Prejuicios

La discriminación en las cocinas se muestra en el disfraz del cocinero

Pisé mi primer itamae de verdad hace casi 20 años, junto al mercado de pescado de Tsukiji. Fue una noche excitante. Había aterrizado en Tokyo unas horas antes y recién caída la tarde ya estaba sentado ante la barra de en un local desprovisto de cualquier adorno: ni mesas, ni vajilla, ni manteles. La primera sorpresa y una de las grandes lecciones del viaje fue ese restaurante. Los bocados se dejaban directamente sobre una repisa estrecha instalada por encima de la barra. Todo se manejaba y se servía con las manos desnudas. Nunca había visto una propuesta como esa; tampoco había encontrado unas manos tan limpias. Pasé la noche más pendiente de las manos que preparaban la comida que de la propia comida.

El encuentro con Lima, unos años y cientos de comidas después, resultó muy diferente. No fue fácil encontrar cocinas abiertas a la vista. Cuando dimos con una, en lugar de manos desnudas mostró cocineros vestidos con doble gorro –uno como de cirujano debajo y otro de tela sobre él-, mascarilla ocultando la boca, delantal, chaquetilla blanca y guantes de látex. Como si se hubieran calzado un preservativo de cuerpo entero, apenas agujereado para liberar los ojos, las orejas y la nariz. Nunca había visto nada igual.

El tiempo y la razón han cambiado la tendencia en la mayoría de las cocinas que se muestran al comensal: Central, Fiesta, La Barra de Astrid & Gastón, La Picantería… A veces usan guantes, pero allí no se ven mascarillas o dobles gorros; a menudo ni siquiera hay gorros. Me parece bien. No recuerdo haber encontrado un pelo en el plato en ninguno de ellos. El último que sufrí llegó en un local que vestía a sus cocineros como si fueran un virus del que la comida y el comensal debían mantenerse a salvo.
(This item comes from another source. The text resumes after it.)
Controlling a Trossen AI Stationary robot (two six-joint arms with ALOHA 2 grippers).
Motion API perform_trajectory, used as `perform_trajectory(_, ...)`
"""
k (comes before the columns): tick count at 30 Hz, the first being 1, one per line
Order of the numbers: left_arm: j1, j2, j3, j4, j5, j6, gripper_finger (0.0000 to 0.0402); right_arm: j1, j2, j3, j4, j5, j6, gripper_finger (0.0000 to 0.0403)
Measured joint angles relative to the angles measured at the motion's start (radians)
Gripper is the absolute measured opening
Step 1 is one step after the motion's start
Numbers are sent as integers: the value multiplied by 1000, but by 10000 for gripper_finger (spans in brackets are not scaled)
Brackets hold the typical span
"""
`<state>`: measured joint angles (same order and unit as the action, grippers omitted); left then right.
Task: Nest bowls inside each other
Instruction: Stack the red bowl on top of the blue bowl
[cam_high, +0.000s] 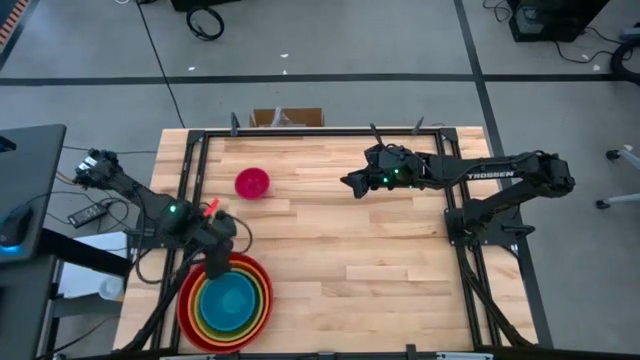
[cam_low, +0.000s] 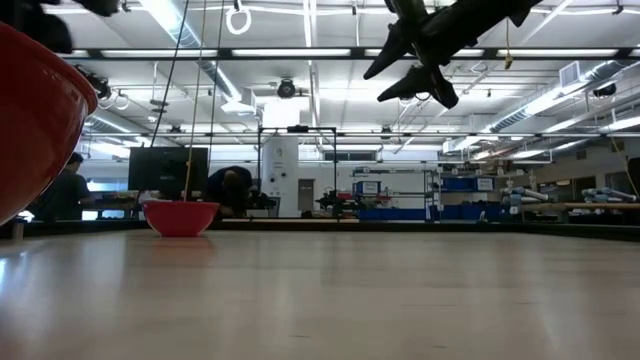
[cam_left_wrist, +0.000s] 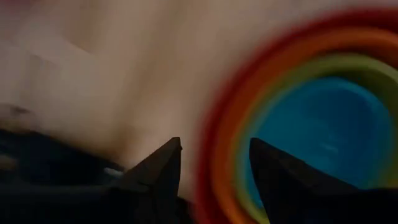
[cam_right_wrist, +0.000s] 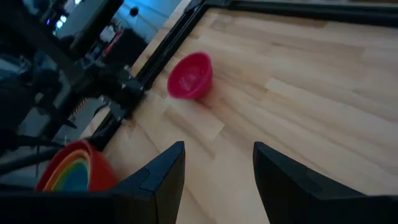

La apariencia del cocinero cambia definitivamente cuando la cocina se traslada al set de televisión. Hace años que no veo a Gastón Acurio cocinar con chaquetilla y nunca lo vi con gorro de tela o guantes de látex. A nadie le extraña ni le molesta -nadie lo espera, tampoco- encontrarle sin mascarilla o gorrito plástico. Lo mismo sucede en los canales gastronómicos del cable o en los programas locales. El doctor Jekyll se transforma en mister Hyde cuando hay cámaras delante.

A la mayoría nos parece normal. Damos por supuesto que el cocinero no necesita travestirse para mostrarse fiable: es un tipo educado, limpio y aseado. Pasó el tiempo en el que la sociedad despreciaba a quienes le servían en el restaurante. O casi, porque en esta Lima tan propensa a saltar hacia el pasado todavía se levantan voces que añoran el viejo disfraz. Siguiendo la estela de los prejuicios de ‘esos’ clientes, algunas empresas descartan un trato digno para sus empleados.

No podemos ignorarlo. Esta es una historia que se maneja entre prejuicios: habla de dignidad y respeto. El pequeño universo de la cocina limeña se divide en dos. De un lado, los cocineros exitosos, su equipo de confianza y los ‘stager’ –practicantes que llegan de medio mundo- y, del otro, el de los ayudantes locales y los trabajadores que ocupan los escalones más bajos del escalafón. Todos festejamos que los primeros vistan como quieran. Casi nadie ha pensado por un momento en la dignidad de los segundos.

Esta no es una historia de blancos y cholos. No creo que la discriminación -tan real y tan aireada en este Lima del siglo XXI- venga de la diferencia de razas, sino del estatus económico. En las cocinas se mide por la posición que ocupas en el escalafón y se muestra en el disfraz con que te marcan.